What to do: Each record below must be written out exactly as given.
[Start of Attachment]
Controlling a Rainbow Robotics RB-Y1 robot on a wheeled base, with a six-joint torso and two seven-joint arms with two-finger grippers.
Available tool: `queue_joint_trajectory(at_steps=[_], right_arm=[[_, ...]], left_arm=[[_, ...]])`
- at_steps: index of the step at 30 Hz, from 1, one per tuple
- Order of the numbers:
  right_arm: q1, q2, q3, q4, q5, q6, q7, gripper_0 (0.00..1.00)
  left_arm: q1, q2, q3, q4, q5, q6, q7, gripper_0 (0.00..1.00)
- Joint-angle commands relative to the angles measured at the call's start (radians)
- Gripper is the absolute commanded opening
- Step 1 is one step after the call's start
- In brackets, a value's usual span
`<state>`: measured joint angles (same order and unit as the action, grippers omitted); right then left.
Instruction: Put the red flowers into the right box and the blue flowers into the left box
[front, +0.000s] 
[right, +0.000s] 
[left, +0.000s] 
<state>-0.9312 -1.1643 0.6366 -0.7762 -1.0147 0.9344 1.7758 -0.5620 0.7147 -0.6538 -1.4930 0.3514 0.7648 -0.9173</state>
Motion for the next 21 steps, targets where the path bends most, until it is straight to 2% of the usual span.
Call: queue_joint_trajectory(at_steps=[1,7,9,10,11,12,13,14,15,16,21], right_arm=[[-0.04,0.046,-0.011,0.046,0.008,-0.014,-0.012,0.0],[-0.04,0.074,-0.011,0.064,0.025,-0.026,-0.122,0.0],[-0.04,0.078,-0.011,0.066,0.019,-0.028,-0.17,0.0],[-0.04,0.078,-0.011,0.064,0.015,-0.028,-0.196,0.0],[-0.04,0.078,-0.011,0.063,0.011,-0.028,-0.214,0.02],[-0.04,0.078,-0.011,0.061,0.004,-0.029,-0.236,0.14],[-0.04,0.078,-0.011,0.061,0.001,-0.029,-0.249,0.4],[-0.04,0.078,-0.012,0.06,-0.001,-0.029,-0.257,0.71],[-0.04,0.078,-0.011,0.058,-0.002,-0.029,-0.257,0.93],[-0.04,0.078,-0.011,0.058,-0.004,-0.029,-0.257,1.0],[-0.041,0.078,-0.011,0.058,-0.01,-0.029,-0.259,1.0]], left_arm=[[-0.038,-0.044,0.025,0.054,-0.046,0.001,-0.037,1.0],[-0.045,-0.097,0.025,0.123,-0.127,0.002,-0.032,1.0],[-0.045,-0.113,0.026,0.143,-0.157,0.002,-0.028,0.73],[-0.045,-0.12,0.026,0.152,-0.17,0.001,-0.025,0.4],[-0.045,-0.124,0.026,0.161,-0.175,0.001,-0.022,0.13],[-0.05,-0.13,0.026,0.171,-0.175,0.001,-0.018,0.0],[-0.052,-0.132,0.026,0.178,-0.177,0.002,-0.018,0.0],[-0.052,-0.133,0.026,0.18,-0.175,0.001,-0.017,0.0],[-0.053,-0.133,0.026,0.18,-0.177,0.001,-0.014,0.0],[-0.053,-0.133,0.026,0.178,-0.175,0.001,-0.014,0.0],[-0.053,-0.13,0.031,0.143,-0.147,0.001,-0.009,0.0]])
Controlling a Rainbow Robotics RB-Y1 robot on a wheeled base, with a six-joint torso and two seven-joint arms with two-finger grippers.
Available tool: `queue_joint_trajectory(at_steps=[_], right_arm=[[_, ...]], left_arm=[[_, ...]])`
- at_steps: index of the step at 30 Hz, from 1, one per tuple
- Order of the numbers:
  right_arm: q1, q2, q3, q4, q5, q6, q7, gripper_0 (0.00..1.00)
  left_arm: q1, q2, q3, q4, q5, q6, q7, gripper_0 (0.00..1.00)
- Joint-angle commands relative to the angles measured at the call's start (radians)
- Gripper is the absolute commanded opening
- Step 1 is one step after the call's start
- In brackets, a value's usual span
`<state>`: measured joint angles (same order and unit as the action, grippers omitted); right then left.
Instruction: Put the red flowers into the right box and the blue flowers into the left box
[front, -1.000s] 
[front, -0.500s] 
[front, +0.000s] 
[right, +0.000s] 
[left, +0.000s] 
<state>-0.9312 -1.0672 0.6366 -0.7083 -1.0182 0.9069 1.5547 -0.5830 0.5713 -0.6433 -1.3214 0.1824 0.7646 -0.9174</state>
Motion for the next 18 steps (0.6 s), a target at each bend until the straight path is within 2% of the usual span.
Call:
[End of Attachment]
Output for this task:
Controlling a Rainbow Robotics RB-Y1 robot on a wheeled base, with a six-joint torso and two seven-joint arms with two-finger grippers.
Available tool: `queue_joint_trajectory(at_steps=[_], right_arm=[[_, ...]], left_arm=[[_, ...]])`
- at_steps: index of the step at 30 Hz, from 1, one per tuple
- Order of the numbers:
  right_arm: q1, q2, q3, q4, q5, q6, q7, gripper_0 (0.00..1.00)
  left_arm: q1, q2, q3, q4, q5, q6, q7, gripper_0 (0.00..1.00)
- Joint-angle commands relative to the angles measured at the call's start (radians)
- Gripper is the absolute commanded opening
- Step 1 is one step after the call's start
- In brackets, a value's usual span
`<state>`: measured joint angles (same order and unit as the action, grippers omitted); right then left.
Instruction: Put the red flowers into the right box and the blue flowers into the left box
[front, +0.000s] 
[right, +0.000s] 
[left, +0.000s] 
<state>-0.9312 -1.1643 0.6366 -0.7762 -1.0147 0.9344 1.7758 -0.5620 0.7147 -0.6538 -1.4930 0.3514 0.7648 -0.9173</state>
Motion for the next 21 steps, targets where the path bends most, until it is straight to 2% of the usual span.
Call: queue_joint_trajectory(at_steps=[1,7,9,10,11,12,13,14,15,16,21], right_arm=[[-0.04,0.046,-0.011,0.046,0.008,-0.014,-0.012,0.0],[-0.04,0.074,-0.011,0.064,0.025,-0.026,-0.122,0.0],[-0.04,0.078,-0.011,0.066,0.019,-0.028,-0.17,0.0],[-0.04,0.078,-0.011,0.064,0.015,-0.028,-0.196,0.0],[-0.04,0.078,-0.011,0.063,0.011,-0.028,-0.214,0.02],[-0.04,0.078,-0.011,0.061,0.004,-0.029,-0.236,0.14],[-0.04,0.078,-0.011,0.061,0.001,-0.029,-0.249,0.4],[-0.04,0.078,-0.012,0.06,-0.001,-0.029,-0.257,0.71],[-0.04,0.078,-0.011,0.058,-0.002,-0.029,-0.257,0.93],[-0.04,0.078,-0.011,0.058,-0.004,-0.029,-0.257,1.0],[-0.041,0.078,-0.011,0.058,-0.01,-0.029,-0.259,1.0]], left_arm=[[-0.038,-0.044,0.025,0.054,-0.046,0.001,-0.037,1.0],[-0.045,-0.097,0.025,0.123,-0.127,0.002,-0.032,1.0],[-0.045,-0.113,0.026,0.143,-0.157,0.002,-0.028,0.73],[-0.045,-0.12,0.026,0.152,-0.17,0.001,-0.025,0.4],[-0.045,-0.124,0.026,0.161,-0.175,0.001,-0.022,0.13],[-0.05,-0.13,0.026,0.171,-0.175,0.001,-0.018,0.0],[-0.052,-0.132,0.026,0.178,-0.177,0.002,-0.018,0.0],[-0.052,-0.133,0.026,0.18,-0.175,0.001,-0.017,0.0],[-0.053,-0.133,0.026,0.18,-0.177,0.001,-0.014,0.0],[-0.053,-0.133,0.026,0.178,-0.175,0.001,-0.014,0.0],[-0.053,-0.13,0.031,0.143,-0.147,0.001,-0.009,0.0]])
Controlling a Rainbow Robotics RB-Y1 robot on a wheeled base, with a six-joint torso and two seven-joint arms with two-finger grippers.
Available tool: `queue_joint_trajectory(at_steps=[_], right_arm=[[_, ...]], left_arm=[[_, ...]])`
- at_steps: index of the step at 30 Hz, from 1, one per tuple
- Order of the numbers:
  right_arm: q1, q2, q3, q4, q5, q6, q7, gripper_0 (0.00..1.00)
  left_arm: q1, q2, q3, q4, q5, q6, q7, gripper_0 (0.00..1.00)
- Joint-angle commands relative to the angles measured at the call's start (radians)
- Gripper is the absolute commanded opening
- Step 1 is one step after the call's start
- In brackets, a value's usual span
`<state>`: measured joint angles (same order and unit as the action, grippers omitted); right then left.
Instruction: Put the red flowers into the right box and the blue flowers into the left box
[front, -1.000s] 
[front, -0.500s] 
[front, +0.000s] 
[right, +0.000s] 
[left, +0.000s] 
<state>-0.9312 -1.0672 0.6366 -0.7083 -1.0182 0.9069 1.5547 -0.5830 0.5713 -0.6433 -1.3214 0.1824 0.7646 -0.9174</state>
Motion for the next 18 steps (0.6 s), a target at each bend until the straight path is within 2% of the usual span.
Call:

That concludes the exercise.